On the streets, a wave of popular anger gripped Romania, forcing the resignation of then Prime Minister Victor Ponta and his cabinet over systematic state failings exposed by the tragedy.

The backstory to the Colectiv fire was laid bare on the big screen on Monday in a German-Romanian documentary that tells how a team of investigative journalists at Romania's Gazeta Sporturilor uncovered the corrupt scheme that contributed to the deaths of burn victims who survived the initial blaze.

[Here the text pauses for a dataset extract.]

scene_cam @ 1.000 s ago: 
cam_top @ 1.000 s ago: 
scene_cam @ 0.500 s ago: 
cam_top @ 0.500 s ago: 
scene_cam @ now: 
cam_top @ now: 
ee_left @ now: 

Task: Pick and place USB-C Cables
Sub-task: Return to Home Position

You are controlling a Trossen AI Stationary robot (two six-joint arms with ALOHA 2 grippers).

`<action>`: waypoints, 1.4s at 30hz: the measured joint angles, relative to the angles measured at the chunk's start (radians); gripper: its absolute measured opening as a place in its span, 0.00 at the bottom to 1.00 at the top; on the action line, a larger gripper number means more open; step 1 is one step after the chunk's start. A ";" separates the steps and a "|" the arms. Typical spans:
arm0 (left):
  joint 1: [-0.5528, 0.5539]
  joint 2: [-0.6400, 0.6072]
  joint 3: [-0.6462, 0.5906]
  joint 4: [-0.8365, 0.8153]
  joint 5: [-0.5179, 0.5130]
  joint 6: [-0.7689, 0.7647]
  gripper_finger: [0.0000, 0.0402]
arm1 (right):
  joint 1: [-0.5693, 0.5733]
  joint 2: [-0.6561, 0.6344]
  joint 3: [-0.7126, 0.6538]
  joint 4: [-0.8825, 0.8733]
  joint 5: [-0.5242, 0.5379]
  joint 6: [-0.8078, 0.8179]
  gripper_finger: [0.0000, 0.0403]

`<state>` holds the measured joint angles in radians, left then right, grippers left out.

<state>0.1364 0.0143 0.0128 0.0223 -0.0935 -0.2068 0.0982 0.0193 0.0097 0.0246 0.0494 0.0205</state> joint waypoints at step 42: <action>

"I thought that the investigative press was probably the most natural way to understand the relationship between power and the citizens," director Alexander Nanau said after a special screening of the film, called Collective in English, for journalists in Bucharest.

Mirela Neag and Catalin Tolontan. Photo: Collective

'Everyone knew how people died there'

Embedding his camera with investigative journalist Catalin Tolontan and his colleagues Mirela Neag and Razvan Lutac, Nanau traces how their reports through 2016 revealed that a major private disinfectant producer had maximised profits by heavily diluting supplies to hundreds of Romanian healthcare providers.

The revelations stunned Romanians still grappling with rampant corruption and systematic negligence three decades after the fall of communism and 13 years since the country joined the European Union.

Gazeta Sporturilor's coverage included a disturbing video taken at Romania's only burns hospital, where a doctor used her mobile phone to film worms that had infected the head wounds of a patient injured in the...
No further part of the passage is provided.